Inclement weather necessitated a two week postponement of the Indiana Governor’s Cup at Madison and allowed the fleet fourteen additional days to better prepare for one final go at the matchless Lombardo-Foster combo, the most successful in Thunderboating since the Miss Pepsi vintage year of 1951. But the result was the same. Tempo VII took Heat 1-A at 102.079 - the first 100 plus clocking ever on the narrow Ohio River - to outdistance second place Lee Schoenith and Gale V which checked in at 97.052. The remainder of the event was reduced to an exhibition with Danny Foster throttling down to 84.945 and 84.230 for the spectators’ benefit to win the next two 15 mile outings by a tick of the clock over 1955 Season Point Champion Gale V which had Bill Cantrell behind the wheel during the Second Heat but with no change in the order of finish.

His victory at Madison was Lombardo’s last major appearance as a boat racer although he did send Tempo VII to one event in 1956 before selling it to Chuck Thompson. In the years that followed, Guy experimented with a pickle-forked Les Staudacher jet craft called Tempo ALCOA in association with the Aluminum Company of America. But the boat was completely destroyed in a test run while running on remote control at an estimated 250 miles per hour on Saginaw Bay near Kawkawlin, Michigan in 1960.

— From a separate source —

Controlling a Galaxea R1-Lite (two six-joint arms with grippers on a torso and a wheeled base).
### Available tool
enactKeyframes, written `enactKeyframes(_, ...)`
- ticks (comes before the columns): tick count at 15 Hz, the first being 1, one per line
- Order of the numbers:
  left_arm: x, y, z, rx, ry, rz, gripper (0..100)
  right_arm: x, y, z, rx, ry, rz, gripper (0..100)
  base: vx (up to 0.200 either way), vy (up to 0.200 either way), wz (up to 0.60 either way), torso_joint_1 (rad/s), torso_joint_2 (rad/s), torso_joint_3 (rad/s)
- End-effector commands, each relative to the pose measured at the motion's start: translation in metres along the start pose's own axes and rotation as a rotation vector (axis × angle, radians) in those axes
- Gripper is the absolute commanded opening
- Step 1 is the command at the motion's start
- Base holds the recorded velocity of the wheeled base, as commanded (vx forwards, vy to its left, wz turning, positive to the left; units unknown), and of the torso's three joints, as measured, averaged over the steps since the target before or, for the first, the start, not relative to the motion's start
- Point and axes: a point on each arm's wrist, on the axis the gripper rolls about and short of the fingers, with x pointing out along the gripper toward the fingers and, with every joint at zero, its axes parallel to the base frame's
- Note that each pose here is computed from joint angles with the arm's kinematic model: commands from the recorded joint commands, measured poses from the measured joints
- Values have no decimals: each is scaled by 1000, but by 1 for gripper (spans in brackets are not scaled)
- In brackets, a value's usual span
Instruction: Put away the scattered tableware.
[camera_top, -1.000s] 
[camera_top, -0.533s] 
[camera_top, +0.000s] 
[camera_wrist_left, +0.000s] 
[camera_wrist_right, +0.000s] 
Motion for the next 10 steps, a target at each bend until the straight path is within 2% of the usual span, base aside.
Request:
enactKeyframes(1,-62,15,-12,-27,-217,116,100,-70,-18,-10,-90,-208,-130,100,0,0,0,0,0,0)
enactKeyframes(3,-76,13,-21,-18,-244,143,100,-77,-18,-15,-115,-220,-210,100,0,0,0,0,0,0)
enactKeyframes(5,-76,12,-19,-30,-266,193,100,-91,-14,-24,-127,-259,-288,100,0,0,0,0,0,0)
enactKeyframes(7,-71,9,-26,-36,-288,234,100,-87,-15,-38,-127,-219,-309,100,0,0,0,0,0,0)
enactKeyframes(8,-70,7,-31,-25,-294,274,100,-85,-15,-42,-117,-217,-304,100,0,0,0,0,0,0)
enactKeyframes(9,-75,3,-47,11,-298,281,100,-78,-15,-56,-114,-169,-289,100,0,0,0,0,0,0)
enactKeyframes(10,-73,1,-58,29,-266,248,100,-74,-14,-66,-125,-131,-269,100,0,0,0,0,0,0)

By now, Lombardo no longer had free summer time to devote to the racing business. Guy had deeply committed himself to a new career as producer of musical comedies in an outdoor stadium at Jones Beach in addition to other commercial pursuits exclusive of directing an internationally prominent orchestra.

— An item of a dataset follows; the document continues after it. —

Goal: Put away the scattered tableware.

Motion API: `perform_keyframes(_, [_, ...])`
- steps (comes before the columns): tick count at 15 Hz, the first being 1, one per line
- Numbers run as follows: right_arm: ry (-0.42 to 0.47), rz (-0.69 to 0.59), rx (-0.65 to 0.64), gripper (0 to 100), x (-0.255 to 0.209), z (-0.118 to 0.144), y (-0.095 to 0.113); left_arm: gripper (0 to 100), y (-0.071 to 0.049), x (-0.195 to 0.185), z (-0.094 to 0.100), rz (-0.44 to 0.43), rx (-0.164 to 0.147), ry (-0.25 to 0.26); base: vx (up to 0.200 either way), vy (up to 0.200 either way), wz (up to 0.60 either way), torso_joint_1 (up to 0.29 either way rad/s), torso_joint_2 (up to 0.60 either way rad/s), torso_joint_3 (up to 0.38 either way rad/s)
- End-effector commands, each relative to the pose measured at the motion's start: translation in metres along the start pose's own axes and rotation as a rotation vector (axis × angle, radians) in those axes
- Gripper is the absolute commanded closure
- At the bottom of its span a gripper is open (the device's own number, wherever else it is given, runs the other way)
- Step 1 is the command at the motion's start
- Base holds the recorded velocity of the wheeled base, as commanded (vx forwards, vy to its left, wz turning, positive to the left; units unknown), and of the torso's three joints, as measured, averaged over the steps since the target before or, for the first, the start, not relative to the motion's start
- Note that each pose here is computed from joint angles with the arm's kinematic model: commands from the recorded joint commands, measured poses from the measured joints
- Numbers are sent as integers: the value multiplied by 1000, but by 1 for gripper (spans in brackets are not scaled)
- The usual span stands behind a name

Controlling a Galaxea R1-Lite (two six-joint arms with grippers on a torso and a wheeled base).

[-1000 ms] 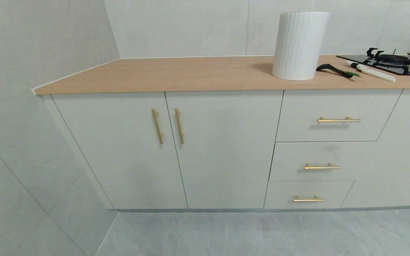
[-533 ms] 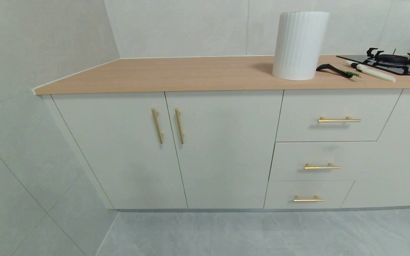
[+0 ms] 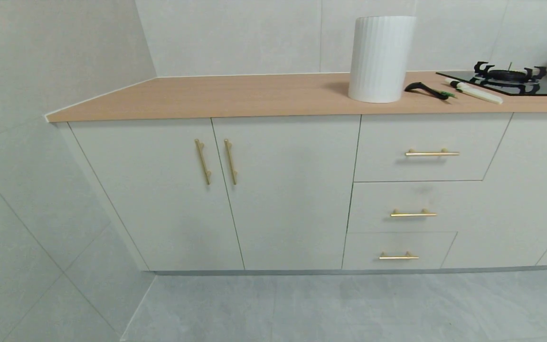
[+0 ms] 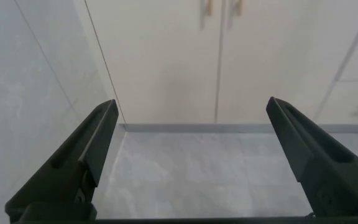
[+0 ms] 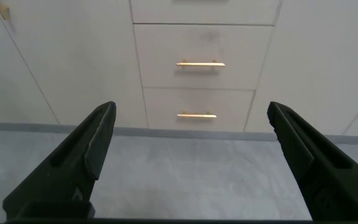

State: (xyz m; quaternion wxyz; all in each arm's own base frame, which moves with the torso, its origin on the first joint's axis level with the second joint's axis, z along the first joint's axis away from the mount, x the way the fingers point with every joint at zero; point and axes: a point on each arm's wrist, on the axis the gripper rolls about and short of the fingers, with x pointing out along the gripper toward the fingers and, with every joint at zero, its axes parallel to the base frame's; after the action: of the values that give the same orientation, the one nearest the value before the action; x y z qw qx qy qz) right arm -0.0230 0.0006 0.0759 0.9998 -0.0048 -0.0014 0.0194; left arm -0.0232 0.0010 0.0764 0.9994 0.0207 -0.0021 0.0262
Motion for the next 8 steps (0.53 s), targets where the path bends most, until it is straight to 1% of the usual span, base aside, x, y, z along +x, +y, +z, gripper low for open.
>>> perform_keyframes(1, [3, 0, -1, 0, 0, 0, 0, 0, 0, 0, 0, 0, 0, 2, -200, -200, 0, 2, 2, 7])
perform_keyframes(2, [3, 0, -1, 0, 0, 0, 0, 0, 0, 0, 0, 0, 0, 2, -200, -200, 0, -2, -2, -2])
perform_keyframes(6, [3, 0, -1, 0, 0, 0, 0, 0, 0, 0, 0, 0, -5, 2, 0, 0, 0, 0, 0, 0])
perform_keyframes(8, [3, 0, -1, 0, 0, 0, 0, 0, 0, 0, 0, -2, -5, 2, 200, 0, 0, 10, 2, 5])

Although retired as an active racer, Lombardo never strayed very far away from the roar of the Thunderboats. For years, he served as Honorary Chairman of the President’s Cup Regatta. In 1971, he presented the Gold Cup to Miss Madison's Jim McCormick. In 1963, Guy consulted on the production of a television film with a boat racing theme filmed near St. Petersburg, Florida. An interested spectator was one Bernard Leroy Little - a local aircraft sales executive - who became "hooked" on the sport after taking a ride with Lombardo in a new Staudacher-built Unlimited. Little bought the craft on the spot and campaigned it as one of a successful series of boats named Miss Budweiser.

Guy Lombardo’s "Last Hurrah" as a boat racer occurred in February, 1977 only a few months prior to his passing. At the National Awards Banquet in Miami, the Unlimited Racing Commission presented the J. Lee Schoenith Award to Lombardo in grateful recognition for his long term conrtibution to the betterment of hydroplane racing.

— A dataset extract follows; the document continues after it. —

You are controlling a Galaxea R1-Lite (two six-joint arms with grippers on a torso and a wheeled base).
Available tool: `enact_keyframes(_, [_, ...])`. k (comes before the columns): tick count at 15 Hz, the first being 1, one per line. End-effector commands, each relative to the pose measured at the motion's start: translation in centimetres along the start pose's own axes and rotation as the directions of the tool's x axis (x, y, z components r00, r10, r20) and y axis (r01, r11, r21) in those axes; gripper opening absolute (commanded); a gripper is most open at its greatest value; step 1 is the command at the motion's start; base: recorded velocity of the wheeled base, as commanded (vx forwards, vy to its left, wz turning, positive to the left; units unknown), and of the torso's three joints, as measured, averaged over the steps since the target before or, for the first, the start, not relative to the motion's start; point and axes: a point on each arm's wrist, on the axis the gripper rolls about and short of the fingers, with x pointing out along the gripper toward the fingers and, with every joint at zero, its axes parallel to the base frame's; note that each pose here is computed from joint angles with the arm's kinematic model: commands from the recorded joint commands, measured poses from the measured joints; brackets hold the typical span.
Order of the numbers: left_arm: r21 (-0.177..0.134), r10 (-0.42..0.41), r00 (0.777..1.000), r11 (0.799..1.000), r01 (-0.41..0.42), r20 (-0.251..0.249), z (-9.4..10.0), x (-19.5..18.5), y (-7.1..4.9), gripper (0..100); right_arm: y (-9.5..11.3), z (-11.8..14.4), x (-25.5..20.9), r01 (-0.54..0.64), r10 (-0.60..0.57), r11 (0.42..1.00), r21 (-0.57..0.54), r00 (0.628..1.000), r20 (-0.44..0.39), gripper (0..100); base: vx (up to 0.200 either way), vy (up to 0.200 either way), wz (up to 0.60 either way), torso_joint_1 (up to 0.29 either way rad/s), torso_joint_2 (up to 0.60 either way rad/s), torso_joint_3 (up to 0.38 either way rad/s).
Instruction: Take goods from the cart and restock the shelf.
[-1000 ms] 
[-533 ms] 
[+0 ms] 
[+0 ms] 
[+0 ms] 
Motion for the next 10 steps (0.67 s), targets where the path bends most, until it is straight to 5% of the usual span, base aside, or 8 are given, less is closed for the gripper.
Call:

Very few men in competitive power boat history have ever demonstrated the uncanny knack of generating newspaper headlines over a long period of time by their mere presence at a race site. Only the names of Gar Wood, Bill Muncey, and Guy Lombordo come immediately to mind. The bandleader/boat racer’s death has left a void that can never be filled but his "Auld Acquaintance" will never be forgotten.